■ Prompt: Copy out each line of the listing below where the string "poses" appears.

■ Available data:
╭──

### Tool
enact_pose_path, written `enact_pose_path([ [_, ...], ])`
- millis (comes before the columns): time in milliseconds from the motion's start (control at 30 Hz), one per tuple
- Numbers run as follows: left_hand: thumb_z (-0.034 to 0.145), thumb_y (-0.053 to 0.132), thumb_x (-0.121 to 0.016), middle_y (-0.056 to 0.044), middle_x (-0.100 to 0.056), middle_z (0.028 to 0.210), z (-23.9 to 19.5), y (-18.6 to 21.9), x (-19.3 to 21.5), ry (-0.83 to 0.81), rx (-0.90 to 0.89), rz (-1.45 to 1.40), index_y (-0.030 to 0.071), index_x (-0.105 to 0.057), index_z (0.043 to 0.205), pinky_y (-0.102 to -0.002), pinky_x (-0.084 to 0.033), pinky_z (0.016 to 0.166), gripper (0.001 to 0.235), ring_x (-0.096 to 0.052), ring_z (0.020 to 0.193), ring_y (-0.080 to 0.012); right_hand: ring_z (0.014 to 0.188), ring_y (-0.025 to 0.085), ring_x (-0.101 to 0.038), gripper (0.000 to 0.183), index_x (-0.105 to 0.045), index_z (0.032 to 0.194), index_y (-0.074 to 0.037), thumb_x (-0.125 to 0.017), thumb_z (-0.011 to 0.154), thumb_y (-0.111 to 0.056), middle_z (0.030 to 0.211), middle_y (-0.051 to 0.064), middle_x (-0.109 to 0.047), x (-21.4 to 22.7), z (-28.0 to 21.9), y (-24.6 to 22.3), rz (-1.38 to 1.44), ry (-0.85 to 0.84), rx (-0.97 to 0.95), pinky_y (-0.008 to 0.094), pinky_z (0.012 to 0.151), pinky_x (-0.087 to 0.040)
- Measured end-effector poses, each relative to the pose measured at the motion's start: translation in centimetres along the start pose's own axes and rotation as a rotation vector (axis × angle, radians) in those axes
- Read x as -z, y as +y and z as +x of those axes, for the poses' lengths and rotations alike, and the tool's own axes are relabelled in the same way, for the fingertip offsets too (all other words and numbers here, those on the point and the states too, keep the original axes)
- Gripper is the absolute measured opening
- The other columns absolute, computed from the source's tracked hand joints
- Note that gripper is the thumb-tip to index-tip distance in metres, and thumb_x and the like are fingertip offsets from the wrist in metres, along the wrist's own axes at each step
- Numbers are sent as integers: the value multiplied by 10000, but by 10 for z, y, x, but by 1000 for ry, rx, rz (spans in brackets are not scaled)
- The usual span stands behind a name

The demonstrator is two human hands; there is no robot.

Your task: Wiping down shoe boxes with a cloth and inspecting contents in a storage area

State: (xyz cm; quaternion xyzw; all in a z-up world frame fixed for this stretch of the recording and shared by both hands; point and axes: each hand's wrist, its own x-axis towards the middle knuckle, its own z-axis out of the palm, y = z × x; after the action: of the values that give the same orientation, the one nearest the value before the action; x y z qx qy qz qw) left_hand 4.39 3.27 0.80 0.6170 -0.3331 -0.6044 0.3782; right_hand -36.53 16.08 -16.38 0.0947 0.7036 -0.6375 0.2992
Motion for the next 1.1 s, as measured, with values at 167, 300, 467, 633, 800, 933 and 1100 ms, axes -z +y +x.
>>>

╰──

■ Solved problem:
- Measured end-effector poses, each relative to the pose measured at the motion's start: translation in centimetres along the start pose's own axes and rotation as a rotation vector (axis × angle, radians) in those axes
- Read x as -z, y as +y and z as +x of those axes, for the poses' lengths and rotations alike, and the tool's own axes are relabelled in the same way, for the fingertip offsets too (all other words and numbers here, those on the point and the states too, keep the original axes)

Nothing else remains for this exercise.